Quanto alla situazione in Libia, "ho letto le interviste del 'Corriere' a Haftar e Serraj. Quella al premier libico - afferma Desclazi - mi ha colpito perché per la prima volta ha dato la prospettiva di un cammino da fare, di una strategia basata proprio sul confronto, e sulla comprensione con Haftar. Potrebbe avviarsi una dinamica che fa ben sperare". Orizzonte più sereno quindi? "L’orizzonte rimane ancora molto oscuro, ma credo che se lasciassimo i libici a lavorare da soli a casa loro, senza ingerenze esterne avrebbero già trovato una soluzione. Dall’esterno ci sono state molte parole ma pochi fatti ed alcune contraddizioni. L’Italia da parte sua ha lavorato sodo, ma è rimasta da sola. Tuttavia è positivo se Serraj e Haftar parlano di un Paese unico. Spero che riescano a trovare una soluzione: libici con i libici, all’interno della Libia", dice l'ad che poi fa il bilancio di un triennio che ha visto il prezzo del barile scendere da 114 fino a 27 dollari e risalire sopra quota 50 solo dopo l’ultimo accordo Opec-non Opec.

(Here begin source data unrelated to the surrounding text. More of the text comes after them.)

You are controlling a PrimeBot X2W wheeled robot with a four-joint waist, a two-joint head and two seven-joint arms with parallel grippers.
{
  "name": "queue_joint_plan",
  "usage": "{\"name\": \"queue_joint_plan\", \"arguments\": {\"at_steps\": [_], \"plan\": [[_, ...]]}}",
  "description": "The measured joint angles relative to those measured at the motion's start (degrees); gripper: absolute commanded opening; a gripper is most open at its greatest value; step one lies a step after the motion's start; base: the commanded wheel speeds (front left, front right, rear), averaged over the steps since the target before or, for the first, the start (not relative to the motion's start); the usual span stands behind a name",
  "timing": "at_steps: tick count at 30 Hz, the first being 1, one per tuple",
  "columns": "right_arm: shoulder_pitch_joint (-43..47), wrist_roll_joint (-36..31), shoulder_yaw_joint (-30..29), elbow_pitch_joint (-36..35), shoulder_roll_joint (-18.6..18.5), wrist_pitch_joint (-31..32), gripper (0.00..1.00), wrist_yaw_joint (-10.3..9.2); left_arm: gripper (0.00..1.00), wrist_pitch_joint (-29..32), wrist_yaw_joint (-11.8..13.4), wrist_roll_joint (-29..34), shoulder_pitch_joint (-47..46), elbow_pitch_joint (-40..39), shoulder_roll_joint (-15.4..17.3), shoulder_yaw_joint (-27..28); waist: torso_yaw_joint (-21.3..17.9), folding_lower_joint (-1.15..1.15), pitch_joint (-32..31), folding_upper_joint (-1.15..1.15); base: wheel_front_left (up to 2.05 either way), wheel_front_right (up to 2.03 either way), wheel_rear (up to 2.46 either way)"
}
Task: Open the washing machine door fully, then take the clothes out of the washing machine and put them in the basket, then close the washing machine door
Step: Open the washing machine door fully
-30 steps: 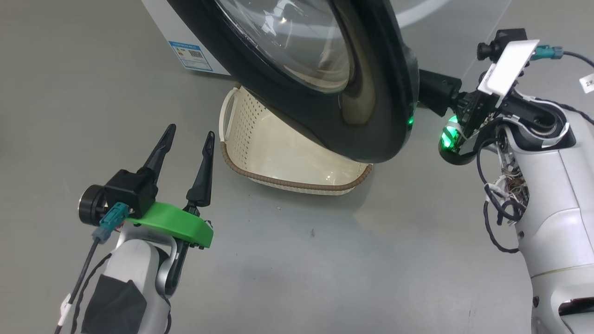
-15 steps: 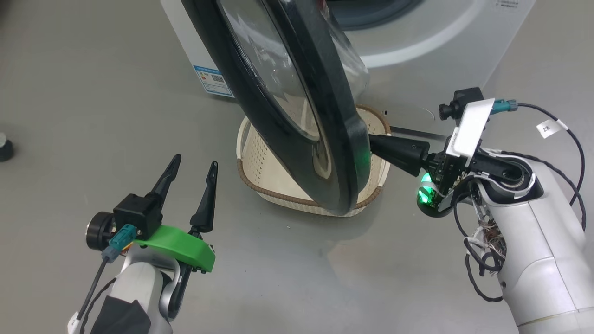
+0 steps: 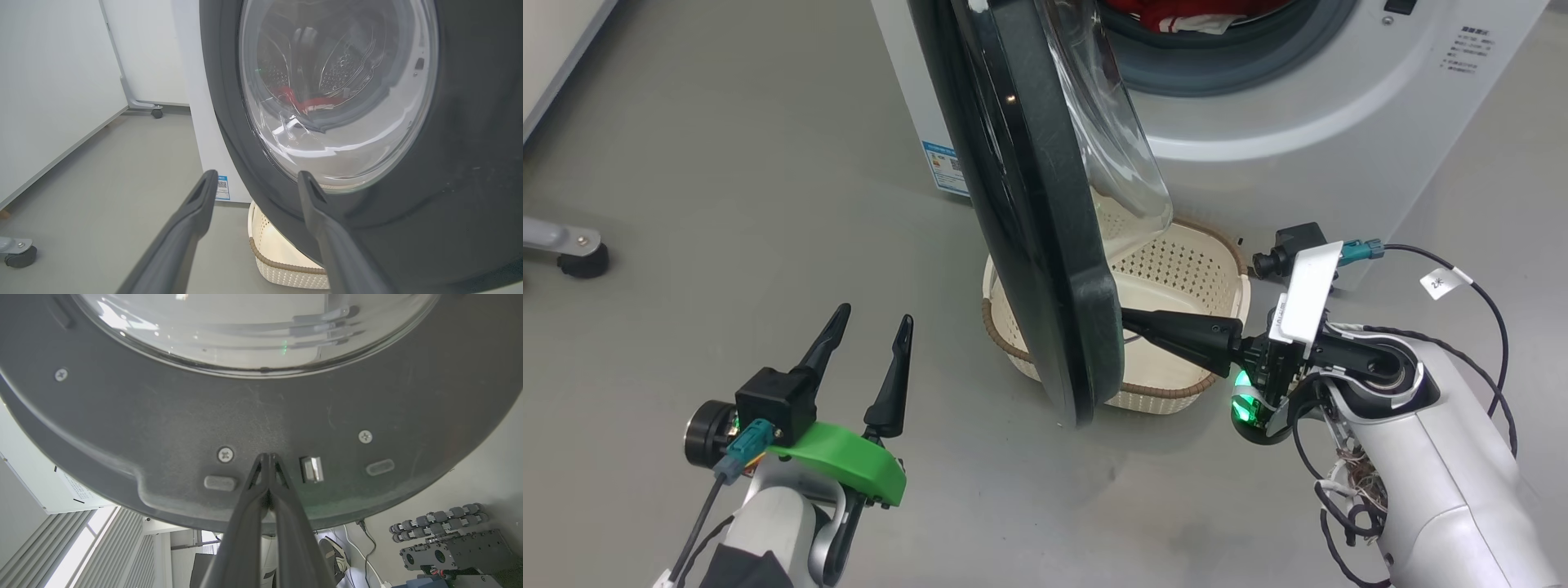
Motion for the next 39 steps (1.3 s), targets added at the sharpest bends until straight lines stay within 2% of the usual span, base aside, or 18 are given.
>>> {"name": "queue_joint_plan", "arguments": {"at_steps": [11,25,33,39], "plan": [[1.5,3.7,5.9,-1.9,0.0,-2.8,0.0,0.0,1.0,0.0,0.0,-1.1,0.4,-0.1,0.0,-0.6,3.2,0.0,-1.0,0.0,0.0,0.0,0.0],[1.8,4.7,11.8,-3.3,-0.1,-7.3,0.0,0.0,1.0,0.0,0.4,-2.1,1.1,-0.8,0.0,-1.0,5.6,0.0,-0.7,0.0,0.0,0.0,0.0],[1.8,4.2,12.2,-3.9,0.0,-10.6,0.0,0.0,1.0,0.0,0.6,-2.5,1.1,-1.5,0.0,-0.9,5.6,0.0,-0.7,0.0,0.0,0.0,0.0],[2.9,4.0,9.5,-4.5,0.1,-14.2,0.0,0.0,1.0,0.0,0.7,-2.5,1.1,-1.5,0.0,-0.5,5.2,0.0,-1.0,0.0,0.0,0.0,0.0]]}}
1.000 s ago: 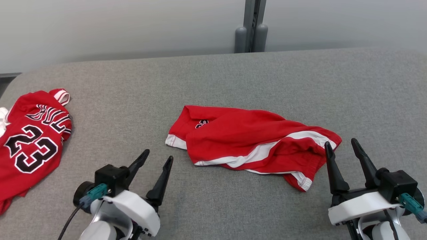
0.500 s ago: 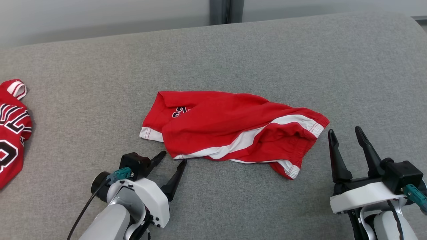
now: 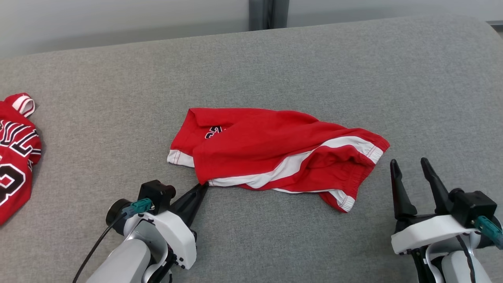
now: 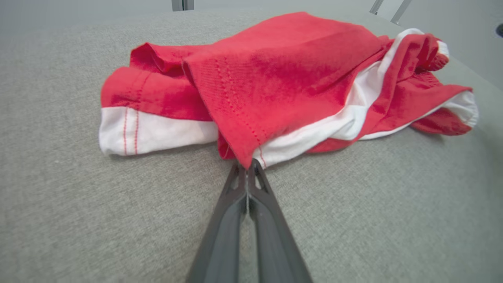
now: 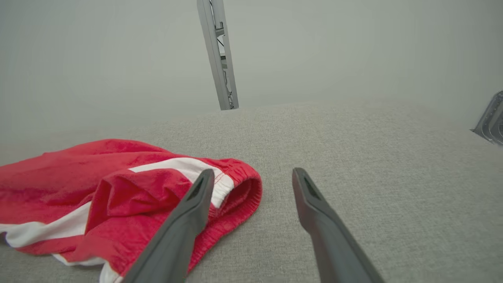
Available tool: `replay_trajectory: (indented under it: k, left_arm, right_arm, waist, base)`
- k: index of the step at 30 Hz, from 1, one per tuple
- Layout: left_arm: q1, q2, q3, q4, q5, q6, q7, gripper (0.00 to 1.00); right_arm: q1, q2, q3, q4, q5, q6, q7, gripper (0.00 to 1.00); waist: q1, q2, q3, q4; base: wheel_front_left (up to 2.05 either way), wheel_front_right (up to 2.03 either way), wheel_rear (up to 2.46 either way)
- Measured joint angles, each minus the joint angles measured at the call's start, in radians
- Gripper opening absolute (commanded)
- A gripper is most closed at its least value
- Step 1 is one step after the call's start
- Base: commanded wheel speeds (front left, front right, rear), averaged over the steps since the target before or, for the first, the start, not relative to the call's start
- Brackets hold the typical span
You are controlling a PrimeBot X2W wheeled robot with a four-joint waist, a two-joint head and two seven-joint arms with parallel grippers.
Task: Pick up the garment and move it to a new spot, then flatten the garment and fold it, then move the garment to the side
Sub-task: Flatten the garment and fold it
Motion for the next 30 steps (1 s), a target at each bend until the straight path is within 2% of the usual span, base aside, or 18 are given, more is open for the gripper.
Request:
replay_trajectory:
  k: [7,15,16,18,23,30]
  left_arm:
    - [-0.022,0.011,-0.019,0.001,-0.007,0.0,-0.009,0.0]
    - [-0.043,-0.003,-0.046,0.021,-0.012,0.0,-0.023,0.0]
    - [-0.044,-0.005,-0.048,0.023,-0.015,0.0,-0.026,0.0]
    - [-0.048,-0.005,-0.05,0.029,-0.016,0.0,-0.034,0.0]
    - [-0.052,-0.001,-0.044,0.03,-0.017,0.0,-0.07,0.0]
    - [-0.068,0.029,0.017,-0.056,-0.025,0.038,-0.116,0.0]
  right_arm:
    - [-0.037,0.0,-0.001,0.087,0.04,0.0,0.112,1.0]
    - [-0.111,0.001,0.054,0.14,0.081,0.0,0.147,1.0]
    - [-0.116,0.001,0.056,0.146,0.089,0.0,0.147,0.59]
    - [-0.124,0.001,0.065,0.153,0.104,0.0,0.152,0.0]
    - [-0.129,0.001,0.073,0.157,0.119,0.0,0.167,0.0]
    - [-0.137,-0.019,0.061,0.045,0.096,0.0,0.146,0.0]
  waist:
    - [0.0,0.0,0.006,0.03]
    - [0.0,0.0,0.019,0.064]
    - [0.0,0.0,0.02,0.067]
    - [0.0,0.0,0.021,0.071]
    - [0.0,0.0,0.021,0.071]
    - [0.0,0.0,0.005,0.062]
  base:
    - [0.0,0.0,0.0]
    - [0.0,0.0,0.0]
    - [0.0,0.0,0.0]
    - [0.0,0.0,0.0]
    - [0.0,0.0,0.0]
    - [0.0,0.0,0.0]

"Il gruppo Eni ha superato lo 'stress test' del mini-barile registrando la crescita produttiva più grande nella storia del 'cane a sei zampe' dice Descalzi, che tra pochi mesi taglierà il traguardo di tre anni da amministratore delegato del gruppo dove è entrato 37 anni fa.

"Direi che siamo usciti molto bene dallo stress test che abbiamo fatto nel triennio scorso", spiega il manager. "Abbiamo cambiato l’organizzazione e abbassato i costi di struttura da 2,2 a 1,4 miliardi l’anno. Abbiamo registrato - prosegue - una crescita produttiva del 15% con investimenti nell’upstream che sono scesi passando da 10-11 a 7 miliardi".

"Siamo molto più solidi di prima, ora per coprirli ci bastano 50 dollari al barile mentre prima erano 127, cosa che ci mette in ottima posizione per affrontare una risalita dei prezzi. Insomma, la cura dimagrante c’è stata ma - sottolinea Descalzi - è avvenuta rafforzando i muscoli dell’Eni. E senza mandare a casa nessuno, cosa che non definirei proprio banale. L’industria nel suo complesso ha perso in questo periodo 440mila persone, noi invece ne abbiamo assunte mille".